File:Location of the Baker Street bank burglary.jpg|thumb|upright=1.4|Relevant locations for the burglary:
– Lloyds Bank, 185 Baker Street
– Approximate location of Robert Rowlands's flat in Wimpole Street
At 2:00 am Rowlands decided he had enough material recorded to call the police again; he did not recontact his local station, but phoned Scotland Yard directly. Scotland Yard sent members of the Flying Squad to listen to the tapes, and they confirmed that they thought a burglary was taking place. The officers stayed with Rowlands until 8:30 am on Sunday 12 September when the gang returned to the shop and radioed the lookout. One of the gang members in the shop thanked him for staying on the roof all night and informed him that they planned to finish the job early that afternoon. At one stage in the morning a waiter from the Chicken Inn restaurant heard noises from within the bank and peered through the windows of the building to see if anything could be seen. Shortly afterwards Rowlands and listening policemen heard the final radio transmission "Would you like to change to the other channel, over". Rowlands thinks this was the code for leaving the bank.
Police contacted bank staff and local security firms to open up their branches as they began to check 750 banks in an radius. Each branch was visited by both bank staff and police. They visited the Baker Street branch of Lloyds at 3:30 pm on 12 September. They found the vault secure; they were unable to open the vault to check as it was time locked. It is not known if the gang were still in the vault at the time, although police suspect that they were, but keeping quiet following a warning from the lookout.

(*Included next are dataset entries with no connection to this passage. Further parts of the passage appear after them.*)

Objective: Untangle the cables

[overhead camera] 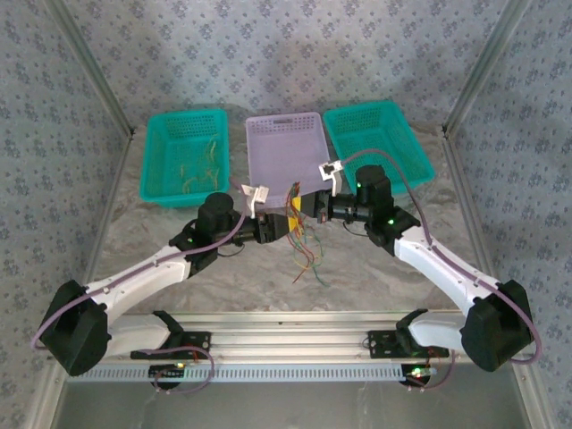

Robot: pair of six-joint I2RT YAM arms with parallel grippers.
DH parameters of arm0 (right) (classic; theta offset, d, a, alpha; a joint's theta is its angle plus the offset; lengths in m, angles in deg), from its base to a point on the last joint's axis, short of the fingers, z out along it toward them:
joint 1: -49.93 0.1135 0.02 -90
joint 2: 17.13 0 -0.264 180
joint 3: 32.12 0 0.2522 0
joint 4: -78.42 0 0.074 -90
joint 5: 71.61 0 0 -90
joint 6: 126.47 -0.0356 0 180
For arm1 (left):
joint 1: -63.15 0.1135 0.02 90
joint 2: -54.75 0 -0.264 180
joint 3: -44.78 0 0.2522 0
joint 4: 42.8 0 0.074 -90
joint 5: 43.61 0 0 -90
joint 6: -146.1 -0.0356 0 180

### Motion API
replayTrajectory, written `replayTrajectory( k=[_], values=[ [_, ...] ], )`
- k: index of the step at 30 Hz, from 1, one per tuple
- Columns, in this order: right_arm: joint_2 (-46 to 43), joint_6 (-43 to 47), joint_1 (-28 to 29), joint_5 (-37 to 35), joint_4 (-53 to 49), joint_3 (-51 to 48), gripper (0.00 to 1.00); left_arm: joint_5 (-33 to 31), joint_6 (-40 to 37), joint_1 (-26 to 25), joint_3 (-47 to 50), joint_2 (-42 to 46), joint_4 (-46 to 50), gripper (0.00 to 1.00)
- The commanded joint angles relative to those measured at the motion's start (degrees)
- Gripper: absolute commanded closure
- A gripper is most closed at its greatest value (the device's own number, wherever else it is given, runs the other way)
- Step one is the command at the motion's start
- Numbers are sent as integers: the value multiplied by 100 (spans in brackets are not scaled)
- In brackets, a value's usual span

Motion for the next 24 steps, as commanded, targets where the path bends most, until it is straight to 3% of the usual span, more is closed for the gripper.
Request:
replayTrajectory(
  k=[1,10,21,24],
  values=[
    [-137,-128,-31,215,204,-58,100,-53,-159,-35,6,-3,-75,66],
    [-258,-63,-92,157,91,-188,100,-231,-253,-39,21,200,116,100],
    [-607,179,-516,-145,-433,-644,100,-861,-689,-14,-66,1107,1159,100],
    [-673,297,-589,-507,-766,-783,100,-1060,-891,36,-171,1409,1592,100]
  ],
)
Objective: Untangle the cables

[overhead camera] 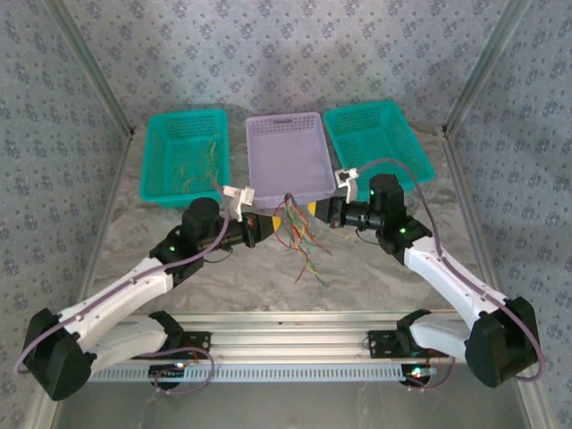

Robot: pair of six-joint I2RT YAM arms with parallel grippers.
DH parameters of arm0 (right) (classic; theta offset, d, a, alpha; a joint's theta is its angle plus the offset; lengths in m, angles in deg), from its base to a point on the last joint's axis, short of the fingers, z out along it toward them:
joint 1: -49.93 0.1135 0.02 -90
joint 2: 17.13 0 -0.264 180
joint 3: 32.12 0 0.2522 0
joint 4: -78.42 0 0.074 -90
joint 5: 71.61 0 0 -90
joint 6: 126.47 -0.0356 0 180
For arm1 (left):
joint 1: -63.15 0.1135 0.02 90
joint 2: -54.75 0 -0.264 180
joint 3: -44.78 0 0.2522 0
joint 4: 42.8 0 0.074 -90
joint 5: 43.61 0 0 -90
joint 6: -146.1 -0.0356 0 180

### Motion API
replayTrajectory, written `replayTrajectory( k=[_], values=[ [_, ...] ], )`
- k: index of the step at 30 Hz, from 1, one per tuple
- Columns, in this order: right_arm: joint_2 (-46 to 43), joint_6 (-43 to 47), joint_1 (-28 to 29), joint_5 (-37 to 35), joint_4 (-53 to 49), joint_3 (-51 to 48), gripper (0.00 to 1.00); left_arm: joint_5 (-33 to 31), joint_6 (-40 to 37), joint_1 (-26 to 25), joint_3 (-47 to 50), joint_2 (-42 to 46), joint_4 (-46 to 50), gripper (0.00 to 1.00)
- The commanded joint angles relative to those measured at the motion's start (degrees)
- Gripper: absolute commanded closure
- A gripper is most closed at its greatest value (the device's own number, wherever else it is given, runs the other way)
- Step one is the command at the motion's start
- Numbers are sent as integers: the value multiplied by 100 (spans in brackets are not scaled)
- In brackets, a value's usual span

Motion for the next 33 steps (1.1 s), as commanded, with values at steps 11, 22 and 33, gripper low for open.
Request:
replayTrajectory(
  k=[11,22,33],
  values=[
    [-45,139,-224,-119,-122,-459,100,-263,-491,322,-339,666,1113,100],
    [504,388,1003,-117,842,-100,40,217,-472,314,-244,567,841,100],
    [1141,347,1430,-411,1354,150,50,248,-341,240,-80,540,633,100]
  ],
)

During the burglary 268 safety deposit boxes were opened, about a quarter of the boxes present; the gang did not try to crack the bank's safe. Lord Hailsham owned one of the boxes in the bank; at the time of the robbery he was Lord Chancellor, the most senior member of the judiciary. Estimates of the amounts stolen vary between £150,000 and nearly £4 million. Because of the way the gang communicated the burglary was soon nicknamed "the walkie-talkie job". Although the common name for the events is the "Baker Street Robbery", it is legally defined as a burglary. A Dictionary of Law by the Oxford University Press defines robbery as "The offence of using force against any person, or putting them in fear of being subjected to force, in order to commit a theft"; burglary is defined as "The offence, under the Theft Act 1968, of ... entering a building ... with the intention of committing one of three specified crimes in it ... theft."